Western shirts can look really good or really bad depending on the style.
And on whom is donning them.
Big Tex just got a new one.
The shirt doesn’t do much for me.
But hardly anything looks good or fits correctly on that hideous, disproportionate, maniacally grinning monstrosity, er, I mean beloved state fair mascot.
In honor of Clint Eastwood (and Joan Rivers), I’ll rank other Western shirts as either good, bad, or ugly.
Old shirt — ugly
New shirt — uglier
Face — ugliest
Big Tex – A true Texas born and raised in Kerens, Texas and was originally a Santa Claus.
Big Jeff (Prince) – Haltom City dandy who now looks like Santa Claus.
Big Tex – Wears well fitting clothes and his outfit is bespoke from head to toe
Big Jeff (Prince) – Wears untucked Hawaiian & Guayabera shirts from WalMart to hide his gut. Wonders what bespoke means.
Big Tex – His jeans are not selvedge denim but look nice.
Big Jeff – Wears jeans from WalMart to hide his gut. Wonders what selvedge denim is.

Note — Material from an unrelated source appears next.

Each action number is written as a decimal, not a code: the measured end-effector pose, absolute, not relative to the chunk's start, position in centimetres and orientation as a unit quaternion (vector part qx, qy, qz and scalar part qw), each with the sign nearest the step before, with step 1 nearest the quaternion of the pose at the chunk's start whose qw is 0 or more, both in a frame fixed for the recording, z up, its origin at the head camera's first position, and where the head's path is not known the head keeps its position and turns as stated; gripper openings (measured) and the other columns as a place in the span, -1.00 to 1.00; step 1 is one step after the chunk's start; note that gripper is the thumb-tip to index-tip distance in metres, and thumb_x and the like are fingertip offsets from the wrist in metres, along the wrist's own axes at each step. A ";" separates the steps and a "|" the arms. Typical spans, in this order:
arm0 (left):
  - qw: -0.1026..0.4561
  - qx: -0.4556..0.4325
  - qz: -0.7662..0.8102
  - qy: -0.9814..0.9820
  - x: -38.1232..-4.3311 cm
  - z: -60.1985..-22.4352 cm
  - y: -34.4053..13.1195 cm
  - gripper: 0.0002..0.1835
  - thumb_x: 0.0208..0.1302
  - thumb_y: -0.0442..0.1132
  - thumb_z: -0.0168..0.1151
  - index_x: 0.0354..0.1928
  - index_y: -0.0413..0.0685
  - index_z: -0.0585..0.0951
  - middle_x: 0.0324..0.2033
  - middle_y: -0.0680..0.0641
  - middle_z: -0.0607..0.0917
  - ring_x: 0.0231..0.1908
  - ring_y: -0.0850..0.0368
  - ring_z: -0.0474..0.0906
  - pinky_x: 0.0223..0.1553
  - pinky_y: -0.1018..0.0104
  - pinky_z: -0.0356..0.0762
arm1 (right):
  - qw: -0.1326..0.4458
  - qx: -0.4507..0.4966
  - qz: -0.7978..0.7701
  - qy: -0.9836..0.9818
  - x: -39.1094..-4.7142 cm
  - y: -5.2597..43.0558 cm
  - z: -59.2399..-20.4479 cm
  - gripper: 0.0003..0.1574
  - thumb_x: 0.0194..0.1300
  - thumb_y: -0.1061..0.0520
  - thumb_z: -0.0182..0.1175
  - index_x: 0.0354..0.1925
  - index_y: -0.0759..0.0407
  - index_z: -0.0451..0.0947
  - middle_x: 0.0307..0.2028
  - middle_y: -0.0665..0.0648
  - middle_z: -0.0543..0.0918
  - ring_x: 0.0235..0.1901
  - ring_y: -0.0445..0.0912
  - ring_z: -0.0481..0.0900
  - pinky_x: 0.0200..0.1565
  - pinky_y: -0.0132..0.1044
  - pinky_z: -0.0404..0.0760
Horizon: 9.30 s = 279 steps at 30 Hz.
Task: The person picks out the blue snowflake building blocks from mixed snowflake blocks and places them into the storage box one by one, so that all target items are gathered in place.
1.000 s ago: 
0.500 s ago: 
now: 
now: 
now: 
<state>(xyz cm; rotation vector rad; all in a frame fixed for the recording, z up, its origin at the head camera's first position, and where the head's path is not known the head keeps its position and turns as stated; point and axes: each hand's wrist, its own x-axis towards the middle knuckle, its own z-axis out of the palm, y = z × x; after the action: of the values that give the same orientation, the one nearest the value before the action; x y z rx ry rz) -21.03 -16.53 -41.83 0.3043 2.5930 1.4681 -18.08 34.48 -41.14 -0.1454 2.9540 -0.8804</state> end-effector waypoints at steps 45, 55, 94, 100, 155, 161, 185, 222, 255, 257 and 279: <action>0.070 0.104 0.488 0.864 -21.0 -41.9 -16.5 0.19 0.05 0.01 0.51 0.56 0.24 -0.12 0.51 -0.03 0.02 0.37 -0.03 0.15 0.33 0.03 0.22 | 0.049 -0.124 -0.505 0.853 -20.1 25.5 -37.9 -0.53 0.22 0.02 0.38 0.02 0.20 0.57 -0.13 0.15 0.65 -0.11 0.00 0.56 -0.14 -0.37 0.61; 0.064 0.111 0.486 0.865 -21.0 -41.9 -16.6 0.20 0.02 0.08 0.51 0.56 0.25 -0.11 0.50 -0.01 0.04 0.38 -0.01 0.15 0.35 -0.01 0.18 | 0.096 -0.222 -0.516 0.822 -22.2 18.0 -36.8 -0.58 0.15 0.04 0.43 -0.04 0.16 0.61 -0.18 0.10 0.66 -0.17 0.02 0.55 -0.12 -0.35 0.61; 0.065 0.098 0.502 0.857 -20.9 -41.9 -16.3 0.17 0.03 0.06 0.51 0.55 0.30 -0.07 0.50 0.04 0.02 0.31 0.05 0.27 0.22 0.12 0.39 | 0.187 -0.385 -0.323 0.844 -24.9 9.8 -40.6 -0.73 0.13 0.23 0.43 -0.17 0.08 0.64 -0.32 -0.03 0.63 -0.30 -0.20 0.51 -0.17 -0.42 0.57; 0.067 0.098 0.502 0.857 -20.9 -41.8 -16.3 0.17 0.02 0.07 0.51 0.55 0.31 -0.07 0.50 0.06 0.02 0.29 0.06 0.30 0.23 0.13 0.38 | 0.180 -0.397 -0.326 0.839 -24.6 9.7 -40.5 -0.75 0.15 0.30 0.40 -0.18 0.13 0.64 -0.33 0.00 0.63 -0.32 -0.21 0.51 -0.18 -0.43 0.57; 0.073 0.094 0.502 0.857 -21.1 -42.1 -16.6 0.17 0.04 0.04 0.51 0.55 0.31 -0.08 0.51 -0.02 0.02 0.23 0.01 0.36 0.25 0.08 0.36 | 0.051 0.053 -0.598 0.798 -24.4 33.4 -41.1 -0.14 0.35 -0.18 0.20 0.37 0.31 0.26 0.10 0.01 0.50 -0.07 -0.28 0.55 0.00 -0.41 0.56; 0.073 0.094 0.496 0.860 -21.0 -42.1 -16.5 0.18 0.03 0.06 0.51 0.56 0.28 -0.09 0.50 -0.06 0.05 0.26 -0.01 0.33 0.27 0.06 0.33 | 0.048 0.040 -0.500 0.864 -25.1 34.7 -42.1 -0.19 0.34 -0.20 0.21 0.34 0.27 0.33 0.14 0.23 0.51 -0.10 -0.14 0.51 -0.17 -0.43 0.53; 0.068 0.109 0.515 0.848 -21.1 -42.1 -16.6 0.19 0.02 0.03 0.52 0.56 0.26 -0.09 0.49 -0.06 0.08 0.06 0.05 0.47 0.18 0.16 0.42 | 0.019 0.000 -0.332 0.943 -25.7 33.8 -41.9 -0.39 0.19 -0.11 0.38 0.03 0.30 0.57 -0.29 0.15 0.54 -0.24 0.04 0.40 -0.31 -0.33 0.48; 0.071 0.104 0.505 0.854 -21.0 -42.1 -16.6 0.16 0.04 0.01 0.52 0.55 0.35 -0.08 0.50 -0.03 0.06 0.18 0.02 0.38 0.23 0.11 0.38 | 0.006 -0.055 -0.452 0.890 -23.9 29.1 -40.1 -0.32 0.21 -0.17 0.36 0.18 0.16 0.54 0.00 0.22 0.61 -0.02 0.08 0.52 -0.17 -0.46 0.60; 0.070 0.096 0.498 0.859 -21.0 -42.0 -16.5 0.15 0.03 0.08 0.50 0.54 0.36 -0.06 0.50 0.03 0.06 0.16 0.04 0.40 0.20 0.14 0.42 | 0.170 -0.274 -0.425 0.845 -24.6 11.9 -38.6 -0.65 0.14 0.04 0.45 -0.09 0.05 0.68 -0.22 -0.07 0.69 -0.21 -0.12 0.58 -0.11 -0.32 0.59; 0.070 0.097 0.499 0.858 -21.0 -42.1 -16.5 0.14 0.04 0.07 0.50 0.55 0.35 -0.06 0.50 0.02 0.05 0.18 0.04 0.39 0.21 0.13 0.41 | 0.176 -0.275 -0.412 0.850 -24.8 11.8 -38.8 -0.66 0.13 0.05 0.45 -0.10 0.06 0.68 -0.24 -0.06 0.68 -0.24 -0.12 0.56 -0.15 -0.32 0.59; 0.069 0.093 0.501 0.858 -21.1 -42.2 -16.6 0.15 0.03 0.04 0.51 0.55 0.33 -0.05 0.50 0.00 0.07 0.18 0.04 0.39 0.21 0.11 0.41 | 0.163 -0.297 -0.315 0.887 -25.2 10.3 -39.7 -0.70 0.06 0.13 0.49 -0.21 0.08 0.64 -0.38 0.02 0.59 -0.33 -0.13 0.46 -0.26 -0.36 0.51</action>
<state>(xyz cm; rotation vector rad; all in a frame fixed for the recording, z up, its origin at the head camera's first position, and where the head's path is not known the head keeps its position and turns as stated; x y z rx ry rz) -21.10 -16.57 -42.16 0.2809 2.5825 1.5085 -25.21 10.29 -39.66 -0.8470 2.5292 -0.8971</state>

I don’t own a single Hawaiian shirt and I have abs of steel. OK, forget the abs but it’s true about the Hawaiian shirts. It’s also true I don’t know what selvedge denim is, but I don’t see how a pair of Walmart jeans could hide someone’s gut. I’d like to know more.
Also, how can I be a dandy but have no fashion sense? It’s a contradiction of terms.
Oh I get it now, Haltom City dandy is a contradiction. That is funny.